As is well known, in the present state of the art, many different types of chairs have been produced, for example with armrests, recliners, slings, or armchairs or sofas and so on, according to the reference market for which the chairs are intended. Historically, chairs are derived from simple benches. The latter are, in fact, equipped with a simple support plane defining the seat structurally connected to at least two support pillars to allow the seat to be raised from the floor.

Currently, chairs are typically designed to allow the support of at least one user, and preferably one, on a plane called a seat. Most chairs also have additional support elements, such as the backrest, and may also comprise armrests and supports for the support of the upper and lower limbs respectively.

Various, widespread types of chairs include: the so-called deck chair, consisting of a folding chaise longue the backrest of which can be reclined at variable angles and on which a sitting or lying position may be assumed, as desired by the user; the curule seat, also developed as the faldstool, with a substantially crossed, or X- shaped, structure, and sometimes folding for the support of the seat; the tripolina that is entirely folding and was used historically in battlefields; the monobloc chair generally made of polymeric material and used for outdoor environments, mainly in the restaurant industry; the rocking chair comprising two curved supports designed to allow the rocking movement typical of the chair in question; and the cantilever chair, very commonly used and comprising only two uprights bent at floor level and at seat level and connected horizontally by a continuous tube.

In addition to the above examples, there are a number of other different types and structures of chair designed to meet aesthetic needs, such as the market demand for a certain shape, or technical needs, resulting for example from the need to optimize the production process while maintaining high quality levels of the chair product.

Examples of this type are described in patent applications US-A-2839126 and US A-5762403 and US-B-6293624 and US2010109414A1 .

The chairs described in the above-mentioned patent applications have such features and configurations as to allow the assembly of the chair starting from elements that can be attached together.

In particular, all the chairs provide the possibility of adapting a finished piece of fabric to a portion of the frame of the chair in such a way as to produce parts of it such as the seat and/or backrest.

In detail, all the solutions mentioned above have a perforated frame inside which a peripheral portion of fabric or strip of fabric can be introduced in such a way as to hook onto it. The attachment mechanism requires, in particular, that a slider trapped in the fabric is inserted into a guide.

The described prior art comprises some significant drawbacks.

In particular, chairs of the type described do not enable the insertion or coupling of additional fabrics or other materials such as padding or the like. In fact, at present, such chairs are designed to only enable the insertion of fabric on the frame or inside the guides of the frame itself taking up most of the space created by the guide.

When you intend to insert more fabrics on the same frame it is necessary, therefore, to modify the frame by obtaining additional guides in order to allow the addition of different materials.
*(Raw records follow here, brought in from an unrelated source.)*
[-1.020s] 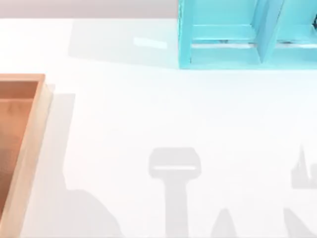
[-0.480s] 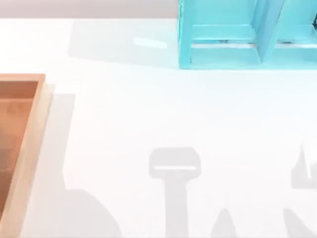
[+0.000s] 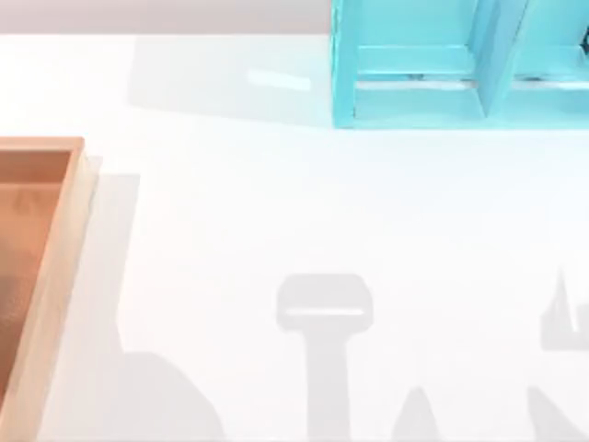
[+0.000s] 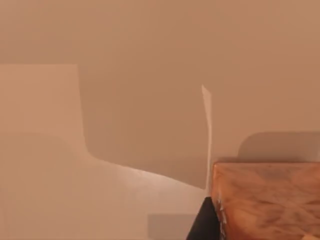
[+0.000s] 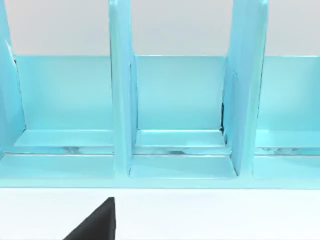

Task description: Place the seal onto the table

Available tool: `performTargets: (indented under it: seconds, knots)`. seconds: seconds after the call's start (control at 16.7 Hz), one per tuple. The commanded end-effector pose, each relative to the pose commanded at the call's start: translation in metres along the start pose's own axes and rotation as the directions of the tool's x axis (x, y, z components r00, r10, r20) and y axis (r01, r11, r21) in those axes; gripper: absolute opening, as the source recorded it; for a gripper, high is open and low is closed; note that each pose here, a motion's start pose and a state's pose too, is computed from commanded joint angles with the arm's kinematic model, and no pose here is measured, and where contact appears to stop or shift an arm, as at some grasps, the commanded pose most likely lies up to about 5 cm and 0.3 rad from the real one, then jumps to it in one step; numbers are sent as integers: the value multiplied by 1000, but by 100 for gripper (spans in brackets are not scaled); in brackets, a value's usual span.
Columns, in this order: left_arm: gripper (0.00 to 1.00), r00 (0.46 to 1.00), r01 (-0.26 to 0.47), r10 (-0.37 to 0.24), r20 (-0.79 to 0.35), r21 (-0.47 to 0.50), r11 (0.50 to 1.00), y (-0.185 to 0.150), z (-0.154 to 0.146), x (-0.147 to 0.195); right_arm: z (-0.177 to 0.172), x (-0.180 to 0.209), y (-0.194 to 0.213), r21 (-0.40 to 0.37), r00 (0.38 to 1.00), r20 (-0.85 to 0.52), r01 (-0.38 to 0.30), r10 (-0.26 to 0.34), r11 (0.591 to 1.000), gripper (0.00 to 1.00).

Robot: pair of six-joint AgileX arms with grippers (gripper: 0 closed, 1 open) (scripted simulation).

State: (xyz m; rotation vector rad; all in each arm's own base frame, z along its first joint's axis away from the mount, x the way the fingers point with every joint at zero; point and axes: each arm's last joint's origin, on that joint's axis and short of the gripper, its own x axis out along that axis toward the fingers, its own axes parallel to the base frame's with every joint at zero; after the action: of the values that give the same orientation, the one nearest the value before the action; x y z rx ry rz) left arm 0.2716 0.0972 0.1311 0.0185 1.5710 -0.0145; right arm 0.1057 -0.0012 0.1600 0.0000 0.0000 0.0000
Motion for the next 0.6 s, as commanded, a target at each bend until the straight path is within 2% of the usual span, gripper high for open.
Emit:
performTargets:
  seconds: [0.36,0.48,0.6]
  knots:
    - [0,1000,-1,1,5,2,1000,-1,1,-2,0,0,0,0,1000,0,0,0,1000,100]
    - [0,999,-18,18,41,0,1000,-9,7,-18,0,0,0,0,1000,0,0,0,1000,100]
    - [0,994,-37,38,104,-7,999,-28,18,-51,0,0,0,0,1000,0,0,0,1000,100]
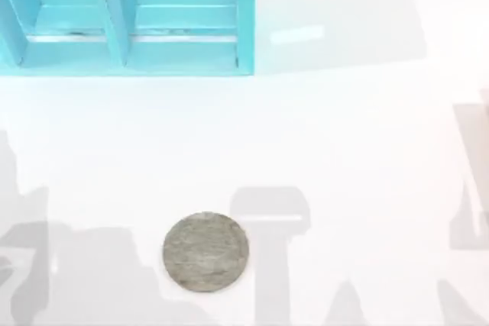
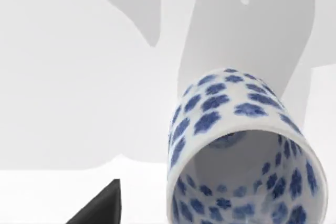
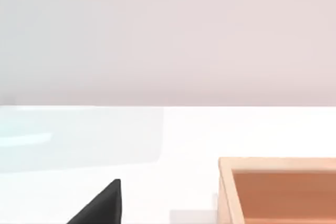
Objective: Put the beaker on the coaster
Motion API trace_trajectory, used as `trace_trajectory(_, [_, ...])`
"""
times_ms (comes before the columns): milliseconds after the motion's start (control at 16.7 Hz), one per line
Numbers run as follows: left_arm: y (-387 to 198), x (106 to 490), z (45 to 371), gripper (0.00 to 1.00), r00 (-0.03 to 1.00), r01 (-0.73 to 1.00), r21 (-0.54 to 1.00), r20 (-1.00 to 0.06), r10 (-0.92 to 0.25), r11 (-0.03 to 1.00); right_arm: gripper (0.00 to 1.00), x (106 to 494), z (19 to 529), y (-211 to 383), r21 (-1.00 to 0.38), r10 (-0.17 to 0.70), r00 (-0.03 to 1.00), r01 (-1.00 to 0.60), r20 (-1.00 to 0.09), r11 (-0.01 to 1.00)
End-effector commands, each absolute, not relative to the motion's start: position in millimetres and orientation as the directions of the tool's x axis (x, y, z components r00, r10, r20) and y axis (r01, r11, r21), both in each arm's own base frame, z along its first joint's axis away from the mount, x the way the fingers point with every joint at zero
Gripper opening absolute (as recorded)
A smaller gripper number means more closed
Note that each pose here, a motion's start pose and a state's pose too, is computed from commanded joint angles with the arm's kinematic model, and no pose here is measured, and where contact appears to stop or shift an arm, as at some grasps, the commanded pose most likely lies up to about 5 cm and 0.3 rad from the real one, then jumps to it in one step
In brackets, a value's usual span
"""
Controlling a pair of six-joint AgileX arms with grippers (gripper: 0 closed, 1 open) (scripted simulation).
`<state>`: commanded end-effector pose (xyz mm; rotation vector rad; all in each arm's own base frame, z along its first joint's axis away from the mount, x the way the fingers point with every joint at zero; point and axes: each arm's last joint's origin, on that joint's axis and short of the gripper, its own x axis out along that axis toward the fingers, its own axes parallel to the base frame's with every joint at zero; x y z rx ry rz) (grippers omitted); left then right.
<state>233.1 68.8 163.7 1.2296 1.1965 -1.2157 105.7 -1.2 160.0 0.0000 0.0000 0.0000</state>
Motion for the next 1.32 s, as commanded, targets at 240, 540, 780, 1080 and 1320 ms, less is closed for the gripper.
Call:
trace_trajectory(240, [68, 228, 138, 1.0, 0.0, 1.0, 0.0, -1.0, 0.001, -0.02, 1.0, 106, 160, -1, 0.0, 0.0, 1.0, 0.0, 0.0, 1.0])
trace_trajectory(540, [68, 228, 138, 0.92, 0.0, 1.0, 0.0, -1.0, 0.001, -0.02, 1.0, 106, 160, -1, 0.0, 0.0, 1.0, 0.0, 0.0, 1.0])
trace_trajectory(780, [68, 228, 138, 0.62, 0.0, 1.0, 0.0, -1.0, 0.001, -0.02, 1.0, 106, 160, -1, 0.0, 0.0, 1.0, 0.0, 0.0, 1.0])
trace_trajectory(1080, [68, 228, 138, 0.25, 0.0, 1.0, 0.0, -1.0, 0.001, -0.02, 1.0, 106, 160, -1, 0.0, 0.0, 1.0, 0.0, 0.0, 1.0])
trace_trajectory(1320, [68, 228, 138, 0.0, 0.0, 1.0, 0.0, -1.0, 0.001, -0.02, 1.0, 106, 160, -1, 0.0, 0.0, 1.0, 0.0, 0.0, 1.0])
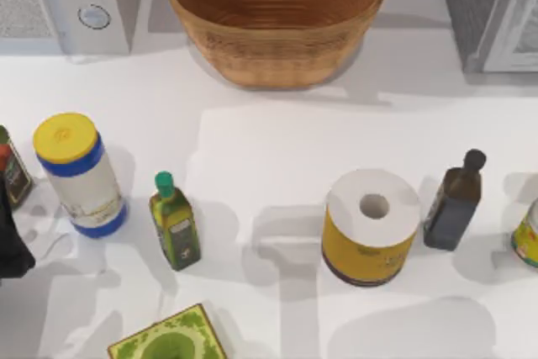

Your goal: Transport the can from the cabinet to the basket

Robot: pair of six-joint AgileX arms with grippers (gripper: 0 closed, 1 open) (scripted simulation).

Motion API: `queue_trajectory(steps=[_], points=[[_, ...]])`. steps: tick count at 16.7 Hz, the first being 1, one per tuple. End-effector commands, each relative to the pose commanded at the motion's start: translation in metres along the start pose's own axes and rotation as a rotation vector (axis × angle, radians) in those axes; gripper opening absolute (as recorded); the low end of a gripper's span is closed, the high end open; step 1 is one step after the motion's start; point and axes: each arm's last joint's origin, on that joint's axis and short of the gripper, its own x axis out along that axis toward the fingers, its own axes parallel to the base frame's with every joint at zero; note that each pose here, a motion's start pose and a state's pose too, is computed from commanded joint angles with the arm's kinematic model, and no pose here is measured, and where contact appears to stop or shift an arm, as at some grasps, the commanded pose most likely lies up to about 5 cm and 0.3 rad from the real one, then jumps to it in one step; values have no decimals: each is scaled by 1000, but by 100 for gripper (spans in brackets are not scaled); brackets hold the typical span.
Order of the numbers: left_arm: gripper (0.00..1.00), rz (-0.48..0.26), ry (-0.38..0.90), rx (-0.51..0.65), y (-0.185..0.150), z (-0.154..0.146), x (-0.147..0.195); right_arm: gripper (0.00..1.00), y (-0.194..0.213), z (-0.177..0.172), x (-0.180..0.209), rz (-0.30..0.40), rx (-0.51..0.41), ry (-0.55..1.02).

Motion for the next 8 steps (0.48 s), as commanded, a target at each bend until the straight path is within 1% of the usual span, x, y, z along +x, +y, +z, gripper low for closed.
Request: queue_trajectory(steps=[2,5,7,8], points=[[100,0,0,0,0,0,0,0,3,30,3,-15,-1,-69],[100,0,0,0,0,0,0,0,9,95,19,-43,14,-189],[100,0,0,0,0,0,0,0,18,142,43,-57,39,-251],[100,0,0,0,0,0,0,0,25,161,60,-62,52,-268]])
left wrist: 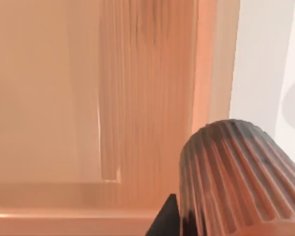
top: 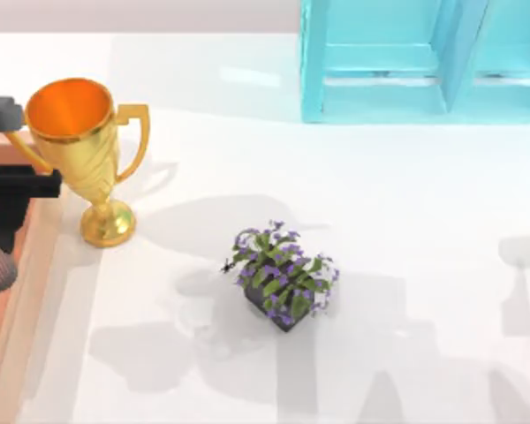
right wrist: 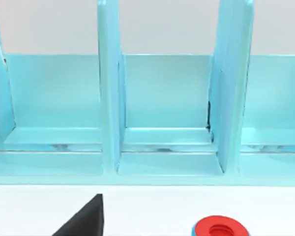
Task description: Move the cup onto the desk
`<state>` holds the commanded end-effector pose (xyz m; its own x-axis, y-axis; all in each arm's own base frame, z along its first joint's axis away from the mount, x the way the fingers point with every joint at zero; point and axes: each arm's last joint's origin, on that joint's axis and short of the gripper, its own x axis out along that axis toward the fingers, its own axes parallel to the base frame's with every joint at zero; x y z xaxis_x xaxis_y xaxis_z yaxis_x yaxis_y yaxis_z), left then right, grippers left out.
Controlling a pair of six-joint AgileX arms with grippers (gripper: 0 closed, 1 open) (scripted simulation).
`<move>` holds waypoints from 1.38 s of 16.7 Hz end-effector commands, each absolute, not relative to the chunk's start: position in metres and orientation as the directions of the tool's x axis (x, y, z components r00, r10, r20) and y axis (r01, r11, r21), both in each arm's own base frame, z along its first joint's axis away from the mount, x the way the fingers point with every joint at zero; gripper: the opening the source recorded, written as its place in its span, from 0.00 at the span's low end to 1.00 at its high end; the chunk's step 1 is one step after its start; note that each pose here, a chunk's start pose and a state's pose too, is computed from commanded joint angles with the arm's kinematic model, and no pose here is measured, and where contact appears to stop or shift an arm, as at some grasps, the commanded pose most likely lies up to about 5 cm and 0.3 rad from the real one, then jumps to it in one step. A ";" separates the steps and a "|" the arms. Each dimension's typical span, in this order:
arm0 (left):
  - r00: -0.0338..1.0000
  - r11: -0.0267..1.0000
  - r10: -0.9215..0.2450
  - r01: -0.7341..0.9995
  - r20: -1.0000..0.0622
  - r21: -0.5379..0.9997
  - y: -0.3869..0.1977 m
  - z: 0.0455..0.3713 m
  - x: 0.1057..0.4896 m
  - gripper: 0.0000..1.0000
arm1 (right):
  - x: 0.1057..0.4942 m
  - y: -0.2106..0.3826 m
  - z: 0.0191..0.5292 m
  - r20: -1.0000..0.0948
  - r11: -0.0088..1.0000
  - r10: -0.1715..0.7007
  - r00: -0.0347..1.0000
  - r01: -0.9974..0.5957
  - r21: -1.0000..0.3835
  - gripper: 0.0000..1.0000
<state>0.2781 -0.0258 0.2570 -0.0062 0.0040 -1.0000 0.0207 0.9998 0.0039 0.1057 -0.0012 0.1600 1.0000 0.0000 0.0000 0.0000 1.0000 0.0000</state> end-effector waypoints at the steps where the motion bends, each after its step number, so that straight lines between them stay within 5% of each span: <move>1: -0.007 1.000 0.004 0.021 -1.000 0.004 -0.026 0.257 0.278 0.00 | 0.106 -0.001 0.160 0.000 1.000 0.000 1.000 0.000 0.000 1.00; 7: -0.024 1.000 0.014 0.018 -1.000 0.014 -0.090 0.257 0.271 0.00 | 0.106 -0.001 0.160 0.000 1.000 0.000 1.000 0.000 0.000 1.00; 14: -0.019 1.000 0.022 0.020 -1.000 0.022 -0.209 0.257 0.201 0.00 | 0.106 -0.001 0.160 0.000 1.000 0.000 1.000 0.000 0.000 1.00; 23: -0.006 1.000 0.011 0.019 -1.000 0.011 -0.229 0.257 0.177 0.00 | 0.106 -0.001 0.160 0.000 1.000 0.000 1.000 0.000 0.000 1.00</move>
<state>0.1769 -0.2295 0.2569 -0.0059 0.0110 -0.9999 0.0187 0.9998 0.0109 0.1057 -0.0012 0.1600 1.0000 0.0000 0.0000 0.0000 1.0000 0.0000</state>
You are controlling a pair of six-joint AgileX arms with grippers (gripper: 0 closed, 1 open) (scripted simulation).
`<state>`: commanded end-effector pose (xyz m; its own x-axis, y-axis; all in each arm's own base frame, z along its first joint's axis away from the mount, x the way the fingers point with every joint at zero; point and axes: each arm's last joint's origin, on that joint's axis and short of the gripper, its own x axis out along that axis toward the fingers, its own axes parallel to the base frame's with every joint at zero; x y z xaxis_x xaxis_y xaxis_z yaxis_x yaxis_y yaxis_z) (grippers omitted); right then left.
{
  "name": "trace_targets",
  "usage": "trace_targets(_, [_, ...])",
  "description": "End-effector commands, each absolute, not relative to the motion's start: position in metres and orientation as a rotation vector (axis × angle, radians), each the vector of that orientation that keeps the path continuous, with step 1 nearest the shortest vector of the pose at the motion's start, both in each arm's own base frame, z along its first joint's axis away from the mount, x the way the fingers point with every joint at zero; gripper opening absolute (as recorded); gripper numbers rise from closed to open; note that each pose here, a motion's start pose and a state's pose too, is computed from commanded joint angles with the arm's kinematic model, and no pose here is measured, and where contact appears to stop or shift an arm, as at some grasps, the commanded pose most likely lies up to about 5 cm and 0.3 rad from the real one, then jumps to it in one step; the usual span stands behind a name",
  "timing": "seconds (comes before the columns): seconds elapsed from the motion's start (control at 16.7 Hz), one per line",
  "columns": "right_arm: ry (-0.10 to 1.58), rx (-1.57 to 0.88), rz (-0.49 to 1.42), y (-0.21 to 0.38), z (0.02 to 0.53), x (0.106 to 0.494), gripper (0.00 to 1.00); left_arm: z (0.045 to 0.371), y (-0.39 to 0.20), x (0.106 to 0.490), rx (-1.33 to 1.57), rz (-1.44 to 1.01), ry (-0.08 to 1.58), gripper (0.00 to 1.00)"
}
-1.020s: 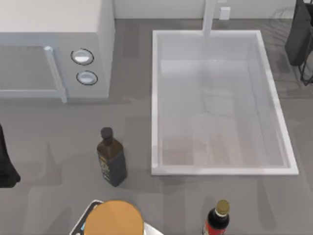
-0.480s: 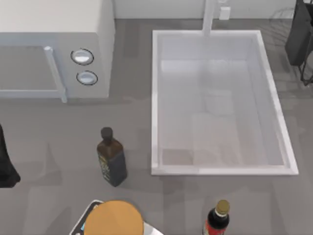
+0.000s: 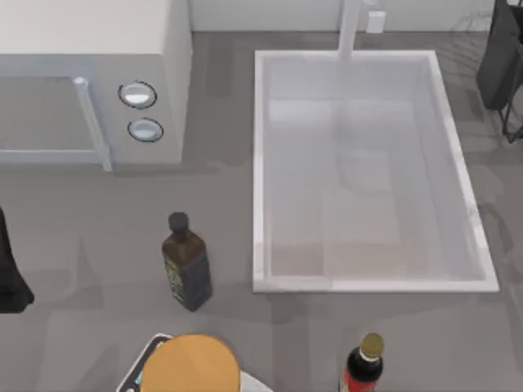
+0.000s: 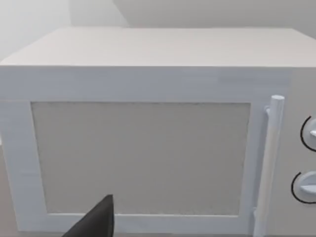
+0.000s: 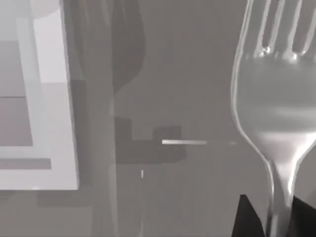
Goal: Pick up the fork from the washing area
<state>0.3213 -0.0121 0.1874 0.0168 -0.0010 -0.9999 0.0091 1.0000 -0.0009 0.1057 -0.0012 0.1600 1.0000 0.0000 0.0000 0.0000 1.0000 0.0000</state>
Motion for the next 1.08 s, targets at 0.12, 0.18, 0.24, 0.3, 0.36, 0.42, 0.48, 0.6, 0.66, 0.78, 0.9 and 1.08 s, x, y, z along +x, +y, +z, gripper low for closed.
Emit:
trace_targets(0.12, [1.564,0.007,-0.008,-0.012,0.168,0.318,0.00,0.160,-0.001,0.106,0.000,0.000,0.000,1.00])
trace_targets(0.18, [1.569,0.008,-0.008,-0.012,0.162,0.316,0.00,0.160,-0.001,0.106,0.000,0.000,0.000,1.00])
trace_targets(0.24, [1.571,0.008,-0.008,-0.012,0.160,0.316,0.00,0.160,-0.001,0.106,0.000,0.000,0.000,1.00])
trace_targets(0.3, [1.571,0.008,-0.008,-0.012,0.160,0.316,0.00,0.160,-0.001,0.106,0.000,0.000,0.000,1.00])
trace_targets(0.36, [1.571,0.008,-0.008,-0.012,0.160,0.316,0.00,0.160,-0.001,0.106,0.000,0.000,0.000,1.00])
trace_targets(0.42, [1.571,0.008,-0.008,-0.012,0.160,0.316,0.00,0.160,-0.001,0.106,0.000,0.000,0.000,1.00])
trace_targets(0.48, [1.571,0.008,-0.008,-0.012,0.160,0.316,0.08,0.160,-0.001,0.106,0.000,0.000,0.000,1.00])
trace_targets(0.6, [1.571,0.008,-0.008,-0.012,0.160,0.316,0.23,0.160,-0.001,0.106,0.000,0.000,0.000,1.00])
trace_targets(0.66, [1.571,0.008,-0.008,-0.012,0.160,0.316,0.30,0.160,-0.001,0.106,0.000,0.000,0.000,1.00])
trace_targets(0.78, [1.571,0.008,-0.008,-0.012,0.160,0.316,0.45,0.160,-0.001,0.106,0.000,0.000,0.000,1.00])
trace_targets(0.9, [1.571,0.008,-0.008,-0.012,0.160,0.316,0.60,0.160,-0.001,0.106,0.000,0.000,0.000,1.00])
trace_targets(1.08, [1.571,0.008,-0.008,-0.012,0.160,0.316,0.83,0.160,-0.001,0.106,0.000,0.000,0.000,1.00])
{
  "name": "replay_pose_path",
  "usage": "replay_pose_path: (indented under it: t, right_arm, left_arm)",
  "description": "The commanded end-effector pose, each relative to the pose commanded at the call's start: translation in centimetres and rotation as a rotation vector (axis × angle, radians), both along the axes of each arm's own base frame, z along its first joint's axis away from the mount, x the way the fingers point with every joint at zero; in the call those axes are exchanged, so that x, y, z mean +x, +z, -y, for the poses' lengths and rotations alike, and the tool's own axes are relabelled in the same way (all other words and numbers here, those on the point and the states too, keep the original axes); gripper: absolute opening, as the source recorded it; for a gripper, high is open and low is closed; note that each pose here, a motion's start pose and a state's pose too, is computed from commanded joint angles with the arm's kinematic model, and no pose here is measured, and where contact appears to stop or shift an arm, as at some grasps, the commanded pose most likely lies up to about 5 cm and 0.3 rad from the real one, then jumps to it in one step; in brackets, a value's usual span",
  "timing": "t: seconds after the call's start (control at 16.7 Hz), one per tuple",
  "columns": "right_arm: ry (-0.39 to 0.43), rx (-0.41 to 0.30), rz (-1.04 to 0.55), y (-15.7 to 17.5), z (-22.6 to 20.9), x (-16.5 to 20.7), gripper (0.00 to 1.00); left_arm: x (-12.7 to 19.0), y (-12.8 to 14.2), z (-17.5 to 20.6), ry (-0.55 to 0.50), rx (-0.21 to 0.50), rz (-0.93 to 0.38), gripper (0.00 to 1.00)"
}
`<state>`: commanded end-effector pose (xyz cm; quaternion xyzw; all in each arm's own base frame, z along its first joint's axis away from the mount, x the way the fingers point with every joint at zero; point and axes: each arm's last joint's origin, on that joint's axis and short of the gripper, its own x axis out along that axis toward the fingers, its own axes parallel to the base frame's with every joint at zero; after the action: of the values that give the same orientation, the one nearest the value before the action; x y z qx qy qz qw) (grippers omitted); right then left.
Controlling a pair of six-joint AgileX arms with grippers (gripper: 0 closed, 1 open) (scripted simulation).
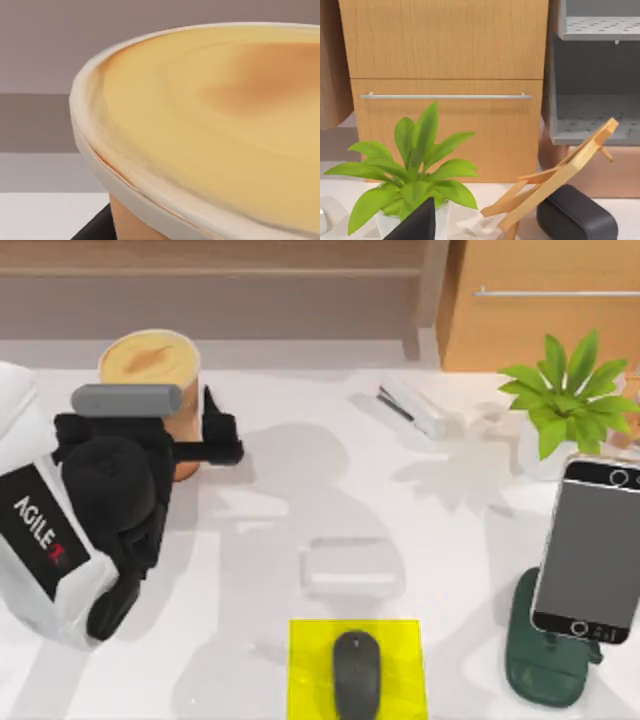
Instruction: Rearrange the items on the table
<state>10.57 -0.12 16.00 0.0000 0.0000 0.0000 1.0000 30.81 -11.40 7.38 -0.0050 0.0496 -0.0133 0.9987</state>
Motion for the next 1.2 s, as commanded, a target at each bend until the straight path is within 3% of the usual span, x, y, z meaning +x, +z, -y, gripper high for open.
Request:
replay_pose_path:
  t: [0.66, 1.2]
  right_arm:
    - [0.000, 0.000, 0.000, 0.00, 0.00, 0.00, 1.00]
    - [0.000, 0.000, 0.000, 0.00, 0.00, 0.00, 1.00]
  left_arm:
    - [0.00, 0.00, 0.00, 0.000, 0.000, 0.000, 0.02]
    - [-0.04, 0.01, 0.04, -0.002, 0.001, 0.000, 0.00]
In this situation the technical task underlying this invention is to devise an insert for a modular chair able to substantially overcome at least some of the drawbacks mentioned above.

Within said technical task, it is an important purpose of the invention to obtain an insert for a modular chair that enables the possibilities for composing the chair itself to be widened, by enabling the addition of materials or other elements to the base frame without needing to employ frame processing or replacements and, at the same time, enabling functionalities to be added to the chair itself.

Another important purpose of the invention is to create an insert for a modular chair that is easy and quick to produce, as well as equally easy and quick to install on the modular chair.

The technical task and specified purposes are achieved by an insert for a modular chair as claimed in the appended Claim 1 .

Preferred embodiments are highlighted in the dependent claims.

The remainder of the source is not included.